12 Voting Options in a Trump Election

vote

So it’s Trump v. Clinton.

And every (non-compromising) Evangelical is now asking: How then shall we vote?

From my vantage point I see 12 voting options (a list made with the help of friends):

  1. Political apathy, skip the vote altogether because it lacks Christian priority to begin with.
  2. Refuse to vote based on a settled conscience-based objection to the major presidential options.
  3. Refuse to vote to send a message to a politician or a political party for reform, and vocalize the decision.**
  4. Refuse to vote as act of “settled judgment” on America, and vocalize the decision.
  5. Refuse to vote for president, but vote on issues and congressional races and everything else.
  6. Vote for a third party or write-in candidate with no hope of winning, and vote on everything else.
  7. Rally around one particular third party or write-in candidate who could perhaps be given a chance to win, and vote on everything else.
  8. Vote for cancellation by casting a vote for the candidate opposite the one you most oppose, thereby cancelling out one of their votes.**
  9. Vote utilitarian by choosing the major candidate by using a lesser-of-two-evils mentality.*
  10. Vote utilitarian by choosing a major candidate based on who would appoint the best SCOTUS judges.
  11. Vote utilitarian by choosing the major candidate who would most likely avoid global warfare and the death of civilians.
  12. Pack up and flee before the wall is finished.***

In thinking through the options:

  1. This strikes me as lamesauce neighbor-neglect and potentially disastrous for local issues on the ballot, not to mention for solid republican candidates running for any one of 469 congressional seats up for election in November.
  2. Perhaps; but this again seems to ignore all the issues and all the candidates on the table.
  3. Perhaps useful in encouraging future reforms going forward, but I think the point has been made.
  4. This runs the risk of projecting to our culture a false gospel: Our ultimate hope is in the right Republican candidate.
  5. Realistic.
  6. I could do this.
  7. Maybe; but this one candidate would need to be chosen fast and chosen unanimously and backed by all his/her closest rivals. How would this be done? Has it been done? Could this be the prime purpose of the convention?
  8. I cannot imagine voting for someone I am not for.
  9. Based on whose rank of evils?! Which evils get stopped? Which evils get a pass? Abortion? Gay rights? Arrogance in the leader himself? And how staunchly pro-life is Trump?
  10. Perhaps; but it remains difficult to know how many SCOTUS judges will be selected in the next four years, maybe only one (to fill Scalia’s vacancy).
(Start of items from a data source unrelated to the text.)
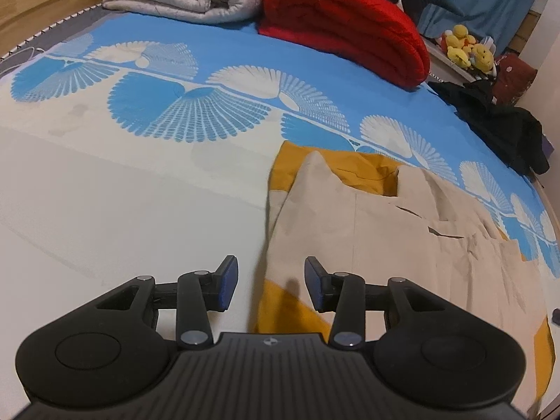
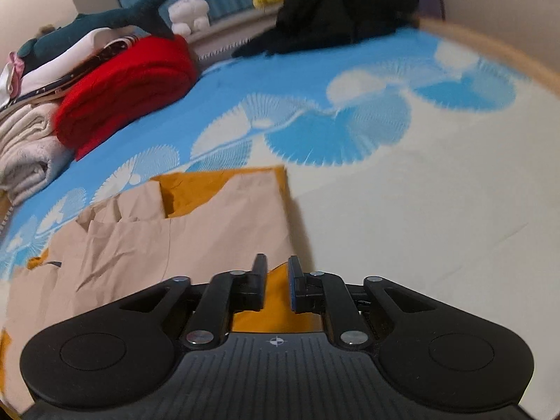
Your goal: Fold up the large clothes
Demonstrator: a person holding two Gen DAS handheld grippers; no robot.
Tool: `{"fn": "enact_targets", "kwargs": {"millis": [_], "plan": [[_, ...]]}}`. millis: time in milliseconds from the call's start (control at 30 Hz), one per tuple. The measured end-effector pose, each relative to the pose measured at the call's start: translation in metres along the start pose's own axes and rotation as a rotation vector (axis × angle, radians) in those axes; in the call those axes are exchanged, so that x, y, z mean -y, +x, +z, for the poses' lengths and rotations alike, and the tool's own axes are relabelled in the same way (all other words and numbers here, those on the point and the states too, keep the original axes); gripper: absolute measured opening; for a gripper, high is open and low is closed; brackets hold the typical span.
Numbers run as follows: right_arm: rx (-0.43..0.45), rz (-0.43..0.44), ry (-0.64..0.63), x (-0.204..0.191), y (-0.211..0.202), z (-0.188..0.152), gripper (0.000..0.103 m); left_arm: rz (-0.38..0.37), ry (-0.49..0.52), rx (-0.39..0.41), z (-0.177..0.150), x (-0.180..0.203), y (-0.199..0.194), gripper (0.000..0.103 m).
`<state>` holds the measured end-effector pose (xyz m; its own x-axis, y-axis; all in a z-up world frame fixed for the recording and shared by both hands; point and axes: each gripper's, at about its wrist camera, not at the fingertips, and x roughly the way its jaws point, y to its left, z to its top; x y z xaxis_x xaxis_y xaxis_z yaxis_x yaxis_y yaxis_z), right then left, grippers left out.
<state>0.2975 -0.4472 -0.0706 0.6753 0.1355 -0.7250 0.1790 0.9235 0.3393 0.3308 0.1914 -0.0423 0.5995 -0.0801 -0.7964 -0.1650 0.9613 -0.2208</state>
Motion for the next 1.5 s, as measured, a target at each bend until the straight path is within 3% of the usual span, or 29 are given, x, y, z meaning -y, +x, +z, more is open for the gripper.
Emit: {"fn": "enact_targets", "kwargs": {"millis": [33, 100, 367, 400, 467, 500, 567, 700, 800, 867, 933, 1000, 1033, 1067, 1167, 1200, 1300, 1333, 1367, 1400, 1433, 1500], "plan": [[-0.026, 0.018, 0.019, 0.001, 0.007, 0.000, 0.034, 0.001, -0.004, -0.004, 0.001, 0.002, 0.003, 0.055], [-0.071, 0.028, 0.034, 0.000, 0.022, -0.001, 0.047, 0.004, -0.010, -0.009, 0.003, 0.004, 0.010, 0.061], [-0.121, 0.010, 0.004, -0.009, 0.044, -0.001, 0.049, 0.015, -0.042, -0.043, 0.011, 0.006, 0.041, 0.063], [-0.119, 0.007, -0.010, -0.011, 0.044, -0.001, 0.046, 0.014, -0.047, -0.047, 0.011, 0.006, 0.044, 0.063], [-0.110, -0.002, -0.043, -0.015, 0.041, 0.000, 0.030, 0.014, -0.044, -0.052, 0.012, 0.008, 0.048, 0.057], [-0.108, -0.011, -0.054, -0.016, 0.041, 0.001, 0.021, 0.007, -0.036, -0.050, 0.012, 0.010, 0.049, 0.034], [-0.095, -0.012, -0.070, -0.017, 0.037, 0.002, 0.013, 0.000, -0.004, -0.037, 0.014, 0.015, 0.046, 0.003], [0.002, 0.014, -0.116, -0.025, 0.018, 0.009, 0.004, 0.010, -0.008, 0.130, 0.026, 0.016, 0.016, 0.000], [0.152, 0.041, -0.105, -0.031, -0.007, 0.020, 0.003, 0.034, -0.044, 0.277, 0.033, 0.014, -0.005, 0.000], [0.249, 0.066, -0.090, -0.034, -0.019, 0.026, 0.003, 0.080, -0.053, 0.332, 0.037, 0.012, -0.010, 0.000], [0.301, 0.036, -0.110, -0.039, -0.019, 0.028, 0.003, 0.083, -0.085, 0.319, 0.041, 0.007, -0.004, 0.000], [0.288, -0.012, -0.112, -0.042, -0.007, 0.031, 0.003, 0.027, -0.114, 0.220, 0.044, 0.003, 0.016, 0.000], [0.252, -0.034, -0.110, -0.042, 0.002, 0.032, 0.003, -0.017, -0.131, 0.156, 0.045, 0.001, 0.027, 0.001], [0.203, -0.056, -0.113, -0.042, 0.013, 0.033, 0.003, -0.047, -0.142, 0.105, 0.044, 0.000, 0.036, 0.008], [0.101, -0.113, -0.123, -0.043, 0.040, 0.031, 0.004, -0.051, -0.101, 0.066, 0.045, 0.006, 0.053, 0.057], [0.083, -0.122, -0.119, -0.042, 0.046, 0.032, 0.004, -0.038, -0.086, 0.064, 0.044, 0.008, 0.057, 0.063], [0.057, -0.125, -0.112, -0.044, 0.054, 0.033, 0.005, -0.038, -0.086, 0.031, 0.047, 0.004, 0.075, 0.062], [0.049, -0.127, -0.111, -0.045, 0.056, 0.033, 0.005, -0.043, -0.090, 0.020, 0.047, 0.003, 0.081, 0.060], [0.043, -0.129, -0.112, -0.045, 0.058, 0.033, 0.005, -0.058, -0.088, 0.010, 0.047, 0.002, 0.085, 0.037], [0.039, -0.131, -0.113, -0.047, 0.060, 0.033, 0.005, -0.079, -0.078, -0.003, 0.048, 0.003, 0.089, 0.003], [0.039, -0.132, -0.116, -0.047, 0.060, 0.034, 0.005, -0.078, -0.057, 0.001, 0.048, 0.006, 0.090, 0.001], [0.072, -0.125, -0.123, -0.051, 0.058, 0.037, 0.004, -0.050, 0.009, 0.096, 0.053, 0.014, 0.078, 0.000]]}}
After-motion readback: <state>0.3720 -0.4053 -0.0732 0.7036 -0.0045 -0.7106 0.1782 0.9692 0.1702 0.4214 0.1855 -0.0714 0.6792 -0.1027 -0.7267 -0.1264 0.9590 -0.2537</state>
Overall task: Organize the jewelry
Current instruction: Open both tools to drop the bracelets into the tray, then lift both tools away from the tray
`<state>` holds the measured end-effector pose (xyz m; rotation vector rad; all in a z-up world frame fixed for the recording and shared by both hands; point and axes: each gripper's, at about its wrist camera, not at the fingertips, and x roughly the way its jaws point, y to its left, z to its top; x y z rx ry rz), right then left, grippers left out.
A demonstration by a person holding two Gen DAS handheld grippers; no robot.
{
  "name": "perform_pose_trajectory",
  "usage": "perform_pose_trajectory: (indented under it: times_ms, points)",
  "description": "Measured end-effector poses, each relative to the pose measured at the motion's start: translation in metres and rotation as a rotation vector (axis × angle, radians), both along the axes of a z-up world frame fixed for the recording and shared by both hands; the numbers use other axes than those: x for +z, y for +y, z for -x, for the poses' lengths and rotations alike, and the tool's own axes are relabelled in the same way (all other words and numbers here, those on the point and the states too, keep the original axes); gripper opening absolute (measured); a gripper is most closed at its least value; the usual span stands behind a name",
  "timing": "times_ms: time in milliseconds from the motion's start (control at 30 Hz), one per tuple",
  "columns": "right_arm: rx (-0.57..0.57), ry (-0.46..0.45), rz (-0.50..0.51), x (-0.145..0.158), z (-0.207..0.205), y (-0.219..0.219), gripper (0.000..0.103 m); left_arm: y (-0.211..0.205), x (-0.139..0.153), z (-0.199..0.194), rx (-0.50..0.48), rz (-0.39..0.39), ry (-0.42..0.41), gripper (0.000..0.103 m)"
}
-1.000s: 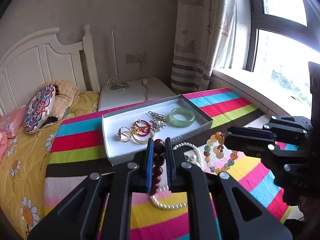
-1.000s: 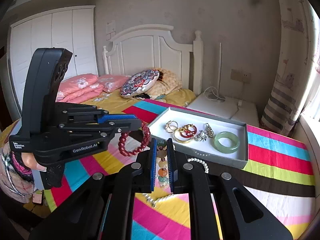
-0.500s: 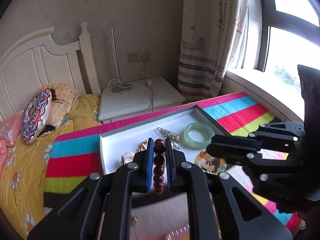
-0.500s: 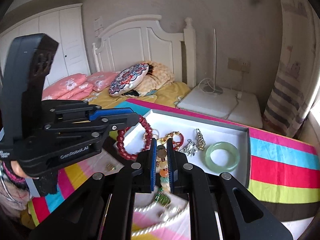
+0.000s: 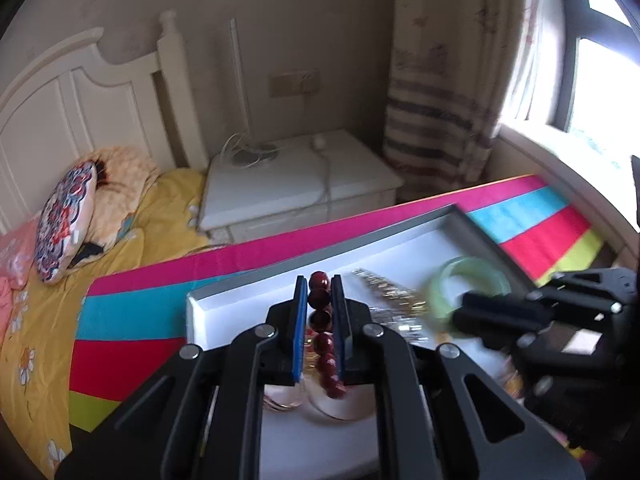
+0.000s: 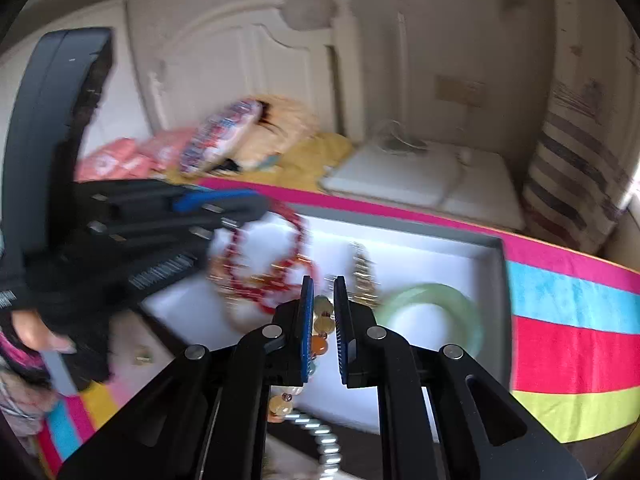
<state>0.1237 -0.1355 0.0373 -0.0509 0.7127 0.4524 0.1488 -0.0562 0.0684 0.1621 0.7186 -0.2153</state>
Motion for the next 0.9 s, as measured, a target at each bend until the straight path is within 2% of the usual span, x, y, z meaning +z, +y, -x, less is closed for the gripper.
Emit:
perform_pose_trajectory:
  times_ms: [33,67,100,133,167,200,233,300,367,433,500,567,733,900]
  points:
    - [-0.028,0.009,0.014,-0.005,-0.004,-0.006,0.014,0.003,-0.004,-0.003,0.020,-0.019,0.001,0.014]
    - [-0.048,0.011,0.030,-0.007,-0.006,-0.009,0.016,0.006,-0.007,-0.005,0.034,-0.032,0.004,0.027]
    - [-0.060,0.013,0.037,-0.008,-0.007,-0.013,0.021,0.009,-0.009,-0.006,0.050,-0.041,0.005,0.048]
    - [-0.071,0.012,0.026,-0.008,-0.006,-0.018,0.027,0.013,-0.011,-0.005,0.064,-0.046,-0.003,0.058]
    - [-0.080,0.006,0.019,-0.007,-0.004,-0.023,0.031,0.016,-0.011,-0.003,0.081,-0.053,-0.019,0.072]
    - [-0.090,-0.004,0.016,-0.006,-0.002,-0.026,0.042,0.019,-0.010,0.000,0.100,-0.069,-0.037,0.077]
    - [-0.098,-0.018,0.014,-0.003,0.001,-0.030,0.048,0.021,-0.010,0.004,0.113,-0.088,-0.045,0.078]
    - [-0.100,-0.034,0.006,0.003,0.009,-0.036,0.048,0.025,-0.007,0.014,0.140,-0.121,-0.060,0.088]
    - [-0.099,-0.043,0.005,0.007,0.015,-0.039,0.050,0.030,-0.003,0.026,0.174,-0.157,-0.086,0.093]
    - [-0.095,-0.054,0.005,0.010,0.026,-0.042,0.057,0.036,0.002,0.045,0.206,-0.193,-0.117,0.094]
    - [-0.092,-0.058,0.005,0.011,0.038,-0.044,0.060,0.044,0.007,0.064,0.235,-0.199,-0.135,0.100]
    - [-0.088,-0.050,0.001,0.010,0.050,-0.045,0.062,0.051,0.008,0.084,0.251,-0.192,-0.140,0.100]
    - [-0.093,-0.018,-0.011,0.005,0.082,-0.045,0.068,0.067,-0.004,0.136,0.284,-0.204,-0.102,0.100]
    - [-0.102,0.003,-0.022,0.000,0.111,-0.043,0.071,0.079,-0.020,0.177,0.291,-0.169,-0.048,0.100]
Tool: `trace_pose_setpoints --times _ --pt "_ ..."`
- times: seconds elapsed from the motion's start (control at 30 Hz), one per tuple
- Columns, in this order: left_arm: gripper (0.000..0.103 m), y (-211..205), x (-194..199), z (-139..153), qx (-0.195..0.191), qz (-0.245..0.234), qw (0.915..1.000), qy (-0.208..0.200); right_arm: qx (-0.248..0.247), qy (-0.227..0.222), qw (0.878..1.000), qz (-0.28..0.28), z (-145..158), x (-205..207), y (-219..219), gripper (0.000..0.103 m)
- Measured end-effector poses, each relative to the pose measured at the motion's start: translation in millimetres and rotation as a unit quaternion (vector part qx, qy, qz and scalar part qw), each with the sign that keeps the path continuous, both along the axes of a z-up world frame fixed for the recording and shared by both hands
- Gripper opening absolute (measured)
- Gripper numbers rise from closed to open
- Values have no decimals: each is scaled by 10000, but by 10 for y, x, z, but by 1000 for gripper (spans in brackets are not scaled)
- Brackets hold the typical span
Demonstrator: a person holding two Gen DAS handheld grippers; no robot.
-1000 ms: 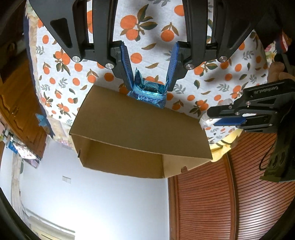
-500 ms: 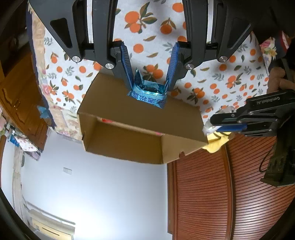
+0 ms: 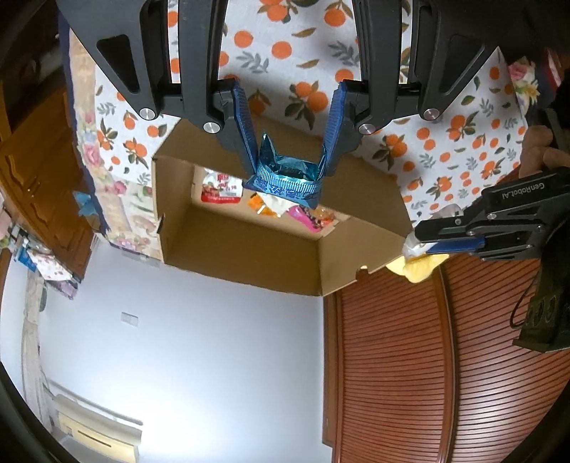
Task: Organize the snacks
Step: 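Lift both held packs over the box and lower them inside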
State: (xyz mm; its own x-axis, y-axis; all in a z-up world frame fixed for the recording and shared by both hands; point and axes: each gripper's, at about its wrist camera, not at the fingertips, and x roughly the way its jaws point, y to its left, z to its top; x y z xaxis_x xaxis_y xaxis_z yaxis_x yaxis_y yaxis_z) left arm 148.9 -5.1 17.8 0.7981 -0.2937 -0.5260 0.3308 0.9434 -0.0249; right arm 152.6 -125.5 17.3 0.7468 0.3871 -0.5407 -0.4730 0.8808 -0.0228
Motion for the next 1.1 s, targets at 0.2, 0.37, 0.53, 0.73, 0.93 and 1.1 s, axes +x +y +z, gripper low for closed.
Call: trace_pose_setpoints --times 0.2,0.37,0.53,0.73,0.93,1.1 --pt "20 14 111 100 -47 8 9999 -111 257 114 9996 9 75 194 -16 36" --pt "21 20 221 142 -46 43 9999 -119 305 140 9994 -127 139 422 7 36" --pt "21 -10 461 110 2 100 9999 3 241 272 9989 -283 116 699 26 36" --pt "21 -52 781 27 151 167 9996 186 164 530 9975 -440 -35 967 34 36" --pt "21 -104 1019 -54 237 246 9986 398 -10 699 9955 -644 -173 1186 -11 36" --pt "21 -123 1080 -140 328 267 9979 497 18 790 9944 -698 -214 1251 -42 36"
After last summer I have a hard time believing SCOTUS, in any forms, is little more than a codifier of public opinion.
  11. Perhaps the pro-life argument could extend to the candidate “least likely to lead us into war,” but if they’re also pro-abortion it’s a moot point.
  12. Very attractive. I hear Ecuador and Panama are beautiful this time of year. In seriousness, it has been suggested to me that a presidential election catastrophe, like the one we may soon face, could help shake confidence in this nation and make it easier for young Christians to uproot, leave America, and join foreign missions work.

So I guess I like options 5, 6, 7 in this scenario.

How about you?

[Suggestions from * Justin Taylor, ** Joe Carter, and *** Joe Rigney.]